## Aim of the task
Where the listing below reaches the line containing "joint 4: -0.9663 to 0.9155", start writing out lines exactly, and stop once the line containing "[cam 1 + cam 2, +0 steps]" has been written.

## Given entries
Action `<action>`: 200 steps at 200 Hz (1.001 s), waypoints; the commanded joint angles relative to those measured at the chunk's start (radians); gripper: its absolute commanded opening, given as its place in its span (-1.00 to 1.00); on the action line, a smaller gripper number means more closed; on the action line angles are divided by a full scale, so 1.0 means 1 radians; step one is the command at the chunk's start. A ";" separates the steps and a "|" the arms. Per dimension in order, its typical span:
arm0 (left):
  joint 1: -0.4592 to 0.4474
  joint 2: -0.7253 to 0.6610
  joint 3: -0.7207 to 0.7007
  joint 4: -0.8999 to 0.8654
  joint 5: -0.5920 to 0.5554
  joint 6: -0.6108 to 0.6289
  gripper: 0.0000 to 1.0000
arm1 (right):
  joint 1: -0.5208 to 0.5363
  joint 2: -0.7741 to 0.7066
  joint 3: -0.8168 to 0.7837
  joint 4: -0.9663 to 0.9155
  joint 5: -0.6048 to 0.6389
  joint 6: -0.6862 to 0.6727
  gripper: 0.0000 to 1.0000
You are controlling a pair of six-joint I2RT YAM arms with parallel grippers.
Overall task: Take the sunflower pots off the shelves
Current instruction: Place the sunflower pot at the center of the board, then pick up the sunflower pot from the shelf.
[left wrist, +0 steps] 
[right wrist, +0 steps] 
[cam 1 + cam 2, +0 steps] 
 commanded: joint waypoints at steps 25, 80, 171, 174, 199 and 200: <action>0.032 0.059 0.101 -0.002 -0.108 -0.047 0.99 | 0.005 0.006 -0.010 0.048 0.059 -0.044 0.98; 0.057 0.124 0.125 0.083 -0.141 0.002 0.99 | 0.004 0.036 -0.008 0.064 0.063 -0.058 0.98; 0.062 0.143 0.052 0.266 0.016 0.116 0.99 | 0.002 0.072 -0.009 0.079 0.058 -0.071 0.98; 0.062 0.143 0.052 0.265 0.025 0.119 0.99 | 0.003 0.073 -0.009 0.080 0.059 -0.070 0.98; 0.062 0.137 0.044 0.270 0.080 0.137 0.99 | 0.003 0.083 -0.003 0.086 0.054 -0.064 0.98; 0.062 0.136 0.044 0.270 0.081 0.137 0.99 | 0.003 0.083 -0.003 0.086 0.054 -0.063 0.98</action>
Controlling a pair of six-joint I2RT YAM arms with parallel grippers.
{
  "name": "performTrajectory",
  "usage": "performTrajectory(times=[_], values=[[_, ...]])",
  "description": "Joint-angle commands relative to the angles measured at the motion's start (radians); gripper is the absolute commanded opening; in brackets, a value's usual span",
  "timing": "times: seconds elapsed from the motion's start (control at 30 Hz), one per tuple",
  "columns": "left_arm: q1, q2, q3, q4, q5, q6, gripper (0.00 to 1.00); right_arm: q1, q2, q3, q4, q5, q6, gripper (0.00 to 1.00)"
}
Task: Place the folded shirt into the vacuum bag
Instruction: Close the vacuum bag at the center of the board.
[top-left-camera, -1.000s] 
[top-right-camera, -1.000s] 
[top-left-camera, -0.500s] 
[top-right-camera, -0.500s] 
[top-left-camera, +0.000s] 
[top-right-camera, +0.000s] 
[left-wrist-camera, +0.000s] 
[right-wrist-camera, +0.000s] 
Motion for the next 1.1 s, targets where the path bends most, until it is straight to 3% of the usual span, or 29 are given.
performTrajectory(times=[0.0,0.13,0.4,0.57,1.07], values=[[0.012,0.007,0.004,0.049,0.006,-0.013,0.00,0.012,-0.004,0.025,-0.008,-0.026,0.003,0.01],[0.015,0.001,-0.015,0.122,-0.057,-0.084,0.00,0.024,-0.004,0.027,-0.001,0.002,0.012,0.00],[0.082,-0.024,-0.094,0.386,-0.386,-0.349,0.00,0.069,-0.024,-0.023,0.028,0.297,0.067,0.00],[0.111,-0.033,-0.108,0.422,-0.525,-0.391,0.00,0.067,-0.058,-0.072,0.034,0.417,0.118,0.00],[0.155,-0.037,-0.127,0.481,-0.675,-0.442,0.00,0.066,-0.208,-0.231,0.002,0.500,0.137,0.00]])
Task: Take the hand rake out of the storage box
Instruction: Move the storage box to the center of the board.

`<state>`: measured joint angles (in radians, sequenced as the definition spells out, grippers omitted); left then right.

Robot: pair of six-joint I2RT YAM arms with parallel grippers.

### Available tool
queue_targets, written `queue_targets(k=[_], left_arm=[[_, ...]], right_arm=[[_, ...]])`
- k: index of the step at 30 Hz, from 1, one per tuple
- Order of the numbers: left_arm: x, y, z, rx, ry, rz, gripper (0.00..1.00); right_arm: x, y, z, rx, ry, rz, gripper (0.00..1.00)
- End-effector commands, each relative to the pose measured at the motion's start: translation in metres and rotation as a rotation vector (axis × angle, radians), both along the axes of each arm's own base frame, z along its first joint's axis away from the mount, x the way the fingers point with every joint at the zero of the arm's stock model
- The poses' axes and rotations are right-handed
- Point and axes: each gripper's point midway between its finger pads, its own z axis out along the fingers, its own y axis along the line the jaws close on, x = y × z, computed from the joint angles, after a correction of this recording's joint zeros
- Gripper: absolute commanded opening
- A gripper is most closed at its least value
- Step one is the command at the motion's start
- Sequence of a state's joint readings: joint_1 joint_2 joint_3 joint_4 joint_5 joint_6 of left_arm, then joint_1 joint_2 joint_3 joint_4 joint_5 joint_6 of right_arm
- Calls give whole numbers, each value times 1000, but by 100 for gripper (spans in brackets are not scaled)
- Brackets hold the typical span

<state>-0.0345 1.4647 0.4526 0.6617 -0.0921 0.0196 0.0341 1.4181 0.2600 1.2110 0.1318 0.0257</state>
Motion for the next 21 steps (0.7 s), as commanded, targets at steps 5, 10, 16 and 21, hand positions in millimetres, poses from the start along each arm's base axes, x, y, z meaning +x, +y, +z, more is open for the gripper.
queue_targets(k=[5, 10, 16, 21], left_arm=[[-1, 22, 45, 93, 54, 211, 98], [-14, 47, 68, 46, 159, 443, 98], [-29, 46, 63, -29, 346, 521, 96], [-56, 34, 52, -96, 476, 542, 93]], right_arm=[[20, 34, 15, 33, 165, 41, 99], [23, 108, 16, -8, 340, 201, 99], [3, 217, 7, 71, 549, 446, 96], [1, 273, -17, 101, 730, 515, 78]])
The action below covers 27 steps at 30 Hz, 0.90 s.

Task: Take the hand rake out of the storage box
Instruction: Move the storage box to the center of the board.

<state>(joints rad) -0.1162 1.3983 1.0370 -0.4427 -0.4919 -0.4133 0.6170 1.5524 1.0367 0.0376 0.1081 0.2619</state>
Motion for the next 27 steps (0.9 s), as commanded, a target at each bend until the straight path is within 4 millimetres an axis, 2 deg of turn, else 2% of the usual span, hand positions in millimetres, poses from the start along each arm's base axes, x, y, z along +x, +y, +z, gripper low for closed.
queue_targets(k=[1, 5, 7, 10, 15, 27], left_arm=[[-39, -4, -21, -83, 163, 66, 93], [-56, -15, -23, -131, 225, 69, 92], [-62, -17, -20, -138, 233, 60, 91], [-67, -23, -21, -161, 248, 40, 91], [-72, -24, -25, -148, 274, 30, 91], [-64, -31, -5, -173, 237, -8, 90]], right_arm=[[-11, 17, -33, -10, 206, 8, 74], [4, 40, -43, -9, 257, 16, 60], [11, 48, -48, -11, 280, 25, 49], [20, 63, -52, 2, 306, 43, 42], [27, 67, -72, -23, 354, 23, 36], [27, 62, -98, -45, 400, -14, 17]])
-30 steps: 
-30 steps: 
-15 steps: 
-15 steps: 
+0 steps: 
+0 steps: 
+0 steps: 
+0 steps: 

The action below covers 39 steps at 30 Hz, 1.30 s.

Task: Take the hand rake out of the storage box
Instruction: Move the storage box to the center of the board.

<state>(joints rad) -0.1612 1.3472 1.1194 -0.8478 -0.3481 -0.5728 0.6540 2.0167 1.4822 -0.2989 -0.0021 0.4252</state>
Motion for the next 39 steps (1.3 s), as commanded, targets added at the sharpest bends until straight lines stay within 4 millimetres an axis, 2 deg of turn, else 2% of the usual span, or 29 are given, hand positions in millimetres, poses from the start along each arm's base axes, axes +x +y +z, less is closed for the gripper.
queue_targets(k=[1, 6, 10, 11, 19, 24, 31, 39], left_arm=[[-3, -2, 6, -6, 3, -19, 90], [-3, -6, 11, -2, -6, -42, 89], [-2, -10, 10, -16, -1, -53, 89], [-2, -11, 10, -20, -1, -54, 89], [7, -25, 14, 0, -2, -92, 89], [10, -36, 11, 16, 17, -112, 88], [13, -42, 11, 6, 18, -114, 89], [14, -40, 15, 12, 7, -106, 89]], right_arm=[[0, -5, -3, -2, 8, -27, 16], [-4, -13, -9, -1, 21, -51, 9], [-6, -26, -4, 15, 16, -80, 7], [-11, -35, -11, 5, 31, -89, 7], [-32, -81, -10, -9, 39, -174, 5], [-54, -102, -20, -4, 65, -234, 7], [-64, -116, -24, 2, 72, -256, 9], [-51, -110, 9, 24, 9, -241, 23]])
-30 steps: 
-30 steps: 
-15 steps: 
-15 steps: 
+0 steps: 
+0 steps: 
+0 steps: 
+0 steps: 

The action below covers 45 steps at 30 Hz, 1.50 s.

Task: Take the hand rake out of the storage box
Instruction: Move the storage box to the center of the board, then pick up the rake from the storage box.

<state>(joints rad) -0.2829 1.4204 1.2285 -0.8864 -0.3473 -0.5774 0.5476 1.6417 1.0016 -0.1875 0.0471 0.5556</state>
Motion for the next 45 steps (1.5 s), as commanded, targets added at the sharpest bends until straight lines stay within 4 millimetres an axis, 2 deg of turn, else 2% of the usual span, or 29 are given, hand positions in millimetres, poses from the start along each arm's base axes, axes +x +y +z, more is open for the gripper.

## Result of the task
  joint 4: -0.9663 to 0.9155
  joint 5: -0.6048 to 0.6389
  joint 6: -0.6862 to 0.6727
  gripper: 0.0000 to 1.0000
You are controlling a pair of six-joint I2RT YAM arms with parallel grippers.
Overall task: Take the sunflower pots off the shelves
Current instruction: Place the sunflower pot at the center of the board, then pick up the sunflower pot from the shelf.
[left wrist, +0 steps] 
[right wrist, +0 steps] 
[cam 1 + cam 2, +0 steps] 

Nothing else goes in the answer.